Repeat the entries word for word. Leave nothing out.

Start of Source data

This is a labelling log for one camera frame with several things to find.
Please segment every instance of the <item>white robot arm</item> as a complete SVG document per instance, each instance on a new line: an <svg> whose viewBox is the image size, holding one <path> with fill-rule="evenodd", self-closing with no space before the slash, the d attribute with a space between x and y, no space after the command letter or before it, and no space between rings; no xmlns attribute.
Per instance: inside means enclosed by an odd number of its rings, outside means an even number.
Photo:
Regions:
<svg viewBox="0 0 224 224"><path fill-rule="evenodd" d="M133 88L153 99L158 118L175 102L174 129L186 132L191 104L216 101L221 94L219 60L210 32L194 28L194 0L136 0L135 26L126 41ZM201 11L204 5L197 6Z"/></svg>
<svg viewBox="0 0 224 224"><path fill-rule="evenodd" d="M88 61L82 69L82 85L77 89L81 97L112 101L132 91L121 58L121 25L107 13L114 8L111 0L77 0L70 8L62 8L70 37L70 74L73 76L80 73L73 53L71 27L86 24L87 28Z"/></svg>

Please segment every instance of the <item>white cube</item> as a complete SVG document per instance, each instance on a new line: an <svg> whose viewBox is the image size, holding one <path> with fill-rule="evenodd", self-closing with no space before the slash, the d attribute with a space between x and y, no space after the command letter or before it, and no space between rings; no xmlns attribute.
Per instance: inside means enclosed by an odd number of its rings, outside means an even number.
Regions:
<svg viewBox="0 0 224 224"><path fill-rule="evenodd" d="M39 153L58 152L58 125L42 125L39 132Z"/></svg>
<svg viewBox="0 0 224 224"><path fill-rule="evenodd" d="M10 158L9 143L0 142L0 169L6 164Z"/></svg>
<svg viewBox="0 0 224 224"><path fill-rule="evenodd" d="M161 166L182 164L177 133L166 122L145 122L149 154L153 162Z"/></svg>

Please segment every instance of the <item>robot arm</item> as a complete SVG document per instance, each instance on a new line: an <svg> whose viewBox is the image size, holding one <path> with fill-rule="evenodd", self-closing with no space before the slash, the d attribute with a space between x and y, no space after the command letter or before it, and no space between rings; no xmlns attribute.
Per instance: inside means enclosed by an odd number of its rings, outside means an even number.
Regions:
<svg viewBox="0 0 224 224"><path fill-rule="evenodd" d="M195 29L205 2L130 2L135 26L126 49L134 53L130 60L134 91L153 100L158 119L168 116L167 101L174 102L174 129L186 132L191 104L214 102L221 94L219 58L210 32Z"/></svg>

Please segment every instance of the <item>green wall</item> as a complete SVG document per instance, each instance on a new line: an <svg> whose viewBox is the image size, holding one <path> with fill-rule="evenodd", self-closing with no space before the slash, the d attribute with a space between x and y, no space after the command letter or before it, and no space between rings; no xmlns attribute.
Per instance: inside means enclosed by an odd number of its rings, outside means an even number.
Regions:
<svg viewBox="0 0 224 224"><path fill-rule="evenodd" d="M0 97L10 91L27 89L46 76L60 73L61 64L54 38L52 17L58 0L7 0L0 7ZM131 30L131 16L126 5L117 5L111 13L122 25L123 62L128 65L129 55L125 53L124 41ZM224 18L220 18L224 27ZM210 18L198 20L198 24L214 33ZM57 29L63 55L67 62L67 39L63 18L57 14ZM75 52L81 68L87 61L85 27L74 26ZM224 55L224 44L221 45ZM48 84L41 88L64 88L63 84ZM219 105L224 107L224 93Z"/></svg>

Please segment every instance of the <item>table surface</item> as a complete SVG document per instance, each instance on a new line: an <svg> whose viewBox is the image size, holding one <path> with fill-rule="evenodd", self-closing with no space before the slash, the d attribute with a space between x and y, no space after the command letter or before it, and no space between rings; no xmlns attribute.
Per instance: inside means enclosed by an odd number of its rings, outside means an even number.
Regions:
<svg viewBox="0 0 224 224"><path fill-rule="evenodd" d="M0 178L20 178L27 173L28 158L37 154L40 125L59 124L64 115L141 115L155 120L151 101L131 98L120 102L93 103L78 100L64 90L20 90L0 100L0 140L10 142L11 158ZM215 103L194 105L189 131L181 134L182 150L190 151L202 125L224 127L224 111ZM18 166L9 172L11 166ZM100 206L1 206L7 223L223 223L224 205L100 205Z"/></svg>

End of Source data

Output
This is a labelling log for one camera frame with several things to find.
Please segment every instance of the <item>white robot arm</item> as a complete SVG document per instance, each instance on a new line: an <svg> whose viewBox is the image size, holding one <path> with fill-rule="evenodd", self-closing with no space before the slash, the d attribute with a space between x and y, no space after the command letter or before it, and no space between rings; no xmlns attribute.
Per instance: inside means enclosed by an odd number of its rings, outside means an even number.
Photo:
Regions:
<svg viewBox="0 0 224 224"><path fill-rule="evenodd" d="M133 88L153 99L158 118L175 102L174 129L186 132L191 104L216 101L221 94L219 60L210 32L194 28L194 0L136 0L135 26L126 41ZM201 11L204 5L197 6Z"/></svg>
<svg viewBox="0 0 224 224"><path fill-rule="evenodd" d="M88 61L82 69L82 85L77 89L81 97L112 101L132 91L121 58L121 25L107 13L114 8L111 0L77 0L70 8L62 8L70 37L70 74L73 76L80 73L73 53L71 27L86 24L87 28Z"/></svg>

Please segment every instance of the <item>white cube</item> as a complete SVG document per instance, each instance on a new line: an <svg> whose viewBox is the image size, holding one <path> with fill-rule="evenodd", self-closing with no space before the slash, the d attribute with a space between x and y, no space after the command letter or before it, and no space between rings; no xmlns attribute.
Per instance: inside means enclosed by an odd number of its rings, outside means an even number.
Regions:
<svg viewBox="0 0 224 224"><path fill-rule="evenodd" d="M39 153L58 152L58 125L42 125L39 132Z"/></svg>
<svg viewBox="0 0 224 224"><path fill-rule="evenodd" d="M10 158L9 143L0 142L0 169L6 164Z"/></svg>
<svg viewBox="0 0 224 224"><path fill-rule="evenodd" d="M161 166L182 164L177 133L166 122L145 122L149 154L153 162Z"/></svg>

Please segment every instance of the <item>robot arm</item> as a complete SVG document per instance, each instance on a new line: an <svg> whose viewBox is the image size, holding one <path> with fill-rule="evenodd", self-closing with no space before the slash, the d attribute with a space between x and y, no space after the command letter or before it, and no space between rings; no xmlns attribute.
Per instance: inside means enclosed by an odd number of its rings, outside means an even number.
Regions:
<svg viewBox="0 0 224 224"><path fill-rule="evenodd" d="M195 29L205 2L130 2L135 26L126 49L134 53L130 60L134 91L153 100L158 119L168 116L167 101L174 102L174 129L186 132L191 104L214 102L221 94L219 58L210 32Z"/></svg>

Please segment every instance of the <item>green wall</item> as a complete SVG document per instance, each instance on a new line: an <svg> whose viewBox is the image size, holding one <path> with fill-rule="evenodd", self-closing with no space before the slash, the d attribute with a space between x and y, no space after the command letter or before it, and no space between rings; no xmlns attribute.
Per instance: inside means enclosed by an odd number of its rings, outside means an even number.
Regions:
<svg viewBox="0 0 224 224"><path fill-rule="evenodd" d="M0 97L10 91L27 89L46 76L60 73L61 64L54 38L52 17L58 0L7 0L0 7ZM131 30L131 16L126 5L117 5L111 13L122 25L123 62L128 65L129 55L125 53L124 41ZM224 18L220 18L224 27ZM210 18L198 20L198 24L214 33ZM57 29L63 55L67 62L67 39L63 18L57 14ZM75 52L81 68L87 61L85 27L74 26ZM224 55L224 44L221 45ZM48 84L41 88L64 88L63 84ZM219 105L224 107L224 93Z"/></svg>

Please segment every instance of the <item>table surface</item> as a complete SVG document per instance, each instance on a new line: an <svg> whose viewBox is the image size, holding one <path> with fill-rule="evenodd", self-closing with no space before the slash, the d attribute with a space between x and y, no space after the command letter or before it, and no space between rings; no xmlns attribute.
Per instance: inside means enclosed by an odd number of its rings, outside means an even number.
Regions:
<svg viewBox="0 0 224 224"><path fill-rule="evenodd" d="M0 178L20 178L27 173L28 158L37 154L40 125L59 124L64 115L141 115L155 120L151 101L131 98L120 102L93 103L78 100L64 90L20 90L0 100L0 140L10 142L11 158ZM215 103L194 105L189 131L181 134L182 150L190 151L202 125L224 127L224 111ZM18 166L9 172L11 166ZM100 206L1 206L7 223L223 223L224 205L100 205Z"/></svg>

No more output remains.